- _Task instructions_: Every line of the entries below that carries the string "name" should be copied.

- _Dataset content_:
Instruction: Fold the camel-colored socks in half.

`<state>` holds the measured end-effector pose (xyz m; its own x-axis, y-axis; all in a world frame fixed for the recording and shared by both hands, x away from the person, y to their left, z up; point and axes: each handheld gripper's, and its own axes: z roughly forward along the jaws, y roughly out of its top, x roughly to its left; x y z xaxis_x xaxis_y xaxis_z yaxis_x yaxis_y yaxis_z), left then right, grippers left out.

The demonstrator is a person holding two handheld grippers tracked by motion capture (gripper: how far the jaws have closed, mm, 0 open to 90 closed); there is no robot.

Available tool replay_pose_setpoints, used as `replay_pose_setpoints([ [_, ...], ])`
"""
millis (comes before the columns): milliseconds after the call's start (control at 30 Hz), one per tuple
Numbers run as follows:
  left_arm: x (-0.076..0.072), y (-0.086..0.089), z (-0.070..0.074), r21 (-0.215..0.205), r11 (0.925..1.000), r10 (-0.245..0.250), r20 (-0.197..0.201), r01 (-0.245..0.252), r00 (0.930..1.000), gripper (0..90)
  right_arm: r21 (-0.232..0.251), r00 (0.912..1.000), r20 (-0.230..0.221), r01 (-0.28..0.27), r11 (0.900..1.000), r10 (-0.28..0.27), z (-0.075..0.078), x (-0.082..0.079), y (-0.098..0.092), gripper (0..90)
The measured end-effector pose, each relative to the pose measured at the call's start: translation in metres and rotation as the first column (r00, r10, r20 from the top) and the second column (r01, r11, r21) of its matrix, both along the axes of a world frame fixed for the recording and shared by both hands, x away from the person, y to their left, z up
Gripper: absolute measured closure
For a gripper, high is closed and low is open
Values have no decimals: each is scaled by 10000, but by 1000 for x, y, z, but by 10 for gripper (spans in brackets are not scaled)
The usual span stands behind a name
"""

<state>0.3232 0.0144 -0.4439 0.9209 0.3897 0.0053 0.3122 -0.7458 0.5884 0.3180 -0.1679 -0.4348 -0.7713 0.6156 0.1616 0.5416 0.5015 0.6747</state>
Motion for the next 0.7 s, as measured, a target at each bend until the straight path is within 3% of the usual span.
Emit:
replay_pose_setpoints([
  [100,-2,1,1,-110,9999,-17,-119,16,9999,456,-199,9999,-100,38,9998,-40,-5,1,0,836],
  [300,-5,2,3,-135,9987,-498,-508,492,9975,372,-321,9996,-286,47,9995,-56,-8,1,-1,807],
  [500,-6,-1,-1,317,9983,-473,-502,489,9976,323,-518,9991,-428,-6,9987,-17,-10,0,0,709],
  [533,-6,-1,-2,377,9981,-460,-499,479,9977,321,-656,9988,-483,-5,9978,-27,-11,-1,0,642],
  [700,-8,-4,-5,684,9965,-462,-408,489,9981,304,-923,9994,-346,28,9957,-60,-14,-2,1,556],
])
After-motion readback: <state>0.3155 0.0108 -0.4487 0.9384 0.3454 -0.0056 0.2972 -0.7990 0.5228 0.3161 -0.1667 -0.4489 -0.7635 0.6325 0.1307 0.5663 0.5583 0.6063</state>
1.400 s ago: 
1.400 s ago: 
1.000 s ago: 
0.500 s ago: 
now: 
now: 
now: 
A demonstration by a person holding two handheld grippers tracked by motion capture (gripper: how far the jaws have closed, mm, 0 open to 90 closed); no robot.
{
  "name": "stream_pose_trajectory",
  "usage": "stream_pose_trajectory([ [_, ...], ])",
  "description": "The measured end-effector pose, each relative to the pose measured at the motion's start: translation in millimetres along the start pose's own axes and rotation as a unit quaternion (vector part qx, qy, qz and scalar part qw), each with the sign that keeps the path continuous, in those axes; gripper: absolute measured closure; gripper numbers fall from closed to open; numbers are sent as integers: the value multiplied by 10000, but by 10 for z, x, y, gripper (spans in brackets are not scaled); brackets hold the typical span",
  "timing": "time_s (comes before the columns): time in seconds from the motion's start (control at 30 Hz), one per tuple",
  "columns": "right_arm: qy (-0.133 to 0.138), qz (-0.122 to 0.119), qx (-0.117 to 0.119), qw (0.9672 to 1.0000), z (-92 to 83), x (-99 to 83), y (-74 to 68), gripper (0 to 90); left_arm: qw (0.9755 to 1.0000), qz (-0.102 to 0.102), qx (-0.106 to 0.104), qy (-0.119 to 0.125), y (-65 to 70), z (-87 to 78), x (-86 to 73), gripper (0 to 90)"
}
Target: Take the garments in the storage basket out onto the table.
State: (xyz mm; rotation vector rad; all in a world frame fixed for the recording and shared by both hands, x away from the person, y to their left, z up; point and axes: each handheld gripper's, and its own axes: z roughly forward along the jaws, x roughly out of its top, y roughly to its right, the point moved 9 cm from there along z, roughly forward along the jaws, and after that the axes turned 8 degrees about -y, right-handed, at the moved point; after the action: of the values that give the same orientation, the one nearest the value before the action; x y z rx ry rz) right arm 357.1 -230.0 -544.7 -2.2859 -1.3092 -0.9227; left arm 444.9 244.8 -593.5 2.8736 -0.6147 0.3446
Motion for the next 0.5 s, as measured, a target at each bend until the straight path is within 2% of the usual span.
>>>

- _Solution for this exercise_:
The usual span stands behind a name
  "name": "stream_pose_trajectory",

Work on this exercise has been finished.